On the Western edge of the map, there are five Ports that can quickly take you back and forth from North to South. They are a great way to get around on the map, letting you transport your troops from one point to another more easily, so controlling them is crucial to success as well.
Then there’s the Ring’s role in the game. It represents the Fellowship’s journey to the Cracks of Doom, determined by dice rolls. When the Ring gets to Mount Doom, the game is over. This was implemented not only to tie in with the Lord of the Rings, but also add a definite endpoint to the game, while there’s no such thing in Classic RISK.
When there are 2 to 3 players in a game, the victor is determined by who has the most points once the Ring reaches Mount Doom. Points are determined by the number of Territories (1 point), Strongholds (2 points), and Regions they control (2-7 points according to indicated Region bonus).
If there are 4 players, there’s an options to play either Team RISK or Alliance RISK. The former has two good armies play as a team against two evil armies, although they don’t win as a team, and the winner is determined by points. In the latter, each team must work together to win the whole game, which is determined by either total destruction of the enemy or the One Ring either reaching Mount Doom or being found by the evil team. When the Ring ever crosses evil Territory, 2 dice are rolled, plus 1 more if there’s an evil Leader in that Territory. If the total (plus bonuses) is greater than or equal to 12, the Ring is deemed “found” and evil wins.
This is designed to help fans of the Lord of the Rings franchise to get into the game without having to get too deep into the standard RISK game rules. For the best experience possible, try playing Team RISK with 4 players in this game.
Playing RISK: The Lord of the Rings Trilogy Edition
There was much negative reaction to the initial release of RISK: The Lord of the Rings due to the exclusion of Gondor and Mordor, which were deemed necessary as it was supposed to be a battle between the forces of good and evil. Thus, RISK: The Lord of the Rings Trilogy Edition was released. While those who bought the original were left with an “incomplete” version with smaller maps, Hasbro did offer an add-on for a price.

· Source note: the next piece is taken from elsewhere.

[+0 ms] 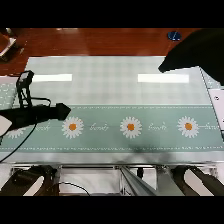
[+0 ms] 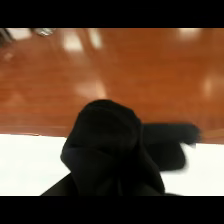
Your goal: Fold the shirts.
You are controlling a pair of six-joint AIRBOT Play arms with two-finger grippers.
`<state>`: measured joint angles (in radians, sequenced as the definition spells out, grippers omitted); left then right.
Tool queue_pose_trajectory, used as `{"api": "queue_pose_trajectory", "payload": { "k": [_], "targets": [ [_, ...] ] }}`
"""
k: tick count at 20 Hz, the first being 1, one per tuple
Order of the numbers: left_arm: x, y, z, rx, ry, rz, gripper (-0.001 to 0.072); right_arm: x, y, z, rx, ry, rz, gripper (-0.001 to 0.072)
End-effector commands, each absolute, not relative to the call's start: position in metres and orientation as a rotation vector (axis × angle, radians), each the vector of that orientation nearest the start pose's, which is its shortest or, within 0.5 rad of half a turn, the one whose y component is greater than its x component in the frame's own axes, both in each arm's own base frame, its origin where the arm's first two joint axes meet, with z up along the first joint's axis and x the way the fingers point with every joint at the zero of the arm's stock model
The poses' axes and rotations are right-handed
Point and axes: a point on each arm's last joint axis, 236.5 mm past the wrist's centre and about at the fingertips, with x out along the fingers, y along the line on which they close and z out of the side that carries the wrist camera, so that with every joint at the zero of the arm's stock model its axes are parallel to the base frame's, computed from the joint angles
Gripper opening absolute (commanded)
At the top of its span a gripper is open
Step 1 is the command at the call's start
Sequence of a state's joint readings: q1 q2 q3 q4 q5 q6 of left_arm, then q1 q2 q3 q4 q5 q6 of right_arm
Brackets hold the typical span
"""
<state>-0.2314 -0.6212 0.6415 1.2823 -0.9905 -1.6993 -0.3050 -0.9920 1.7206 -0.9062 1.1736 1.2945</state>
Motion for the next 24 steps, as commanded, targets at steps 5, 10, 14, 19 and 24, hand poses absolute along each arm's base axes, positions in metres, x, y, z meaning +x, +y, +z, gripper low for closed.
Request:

The upgrade to this Trilogy Edition proved to be the right move as it became a more complete experience for both LotR fans and RISK players alike. However, what puts people off with this Lord of the Rings game is the chance-based outcomes that are common with RISK. Perhaps it’s not the best setting for battles determined with dice, but it still works for the most part. The addition of the Adventure cards and rules that facilitate team play add more to the game, keeping it from getting too stale.
Avid RISK players have also reported that the Ring itself makes for a rather anticlimactic end to games since it’s the movement of the Ring that somehow dictates when games end and not much effect on anything else. Unfortunately, the cards that relate to it are more than what would deem it optional. With that said, since the Lord of the Rings is all about taking the Ring to Mount Doom to destroy it, it’s still an apt mechanic for setting the tone and staying true to the source material.
On the other hand, it actually makes for better games since the Ring ensures that games don’t drag on for too long. If there’s one constant with RISK, it’s that games can get too long and people get exasperated with having to play yet another round when the sun is already about to rise during a game night. Before the objective-based gameplay first brought in for RISK: Black Ops, this game had the right idea.
This is perhaps one of the best way to experience the epic scale of the battles in Middle-earth on the tabletop, especially if you’re already a fan of RISK. It’s also visually well-designed, making it a fitting addition to any board game collection, and even more so as part of Lord of the Rings fandom. Overall, many fans think of it as better than Classic RISK in many ways.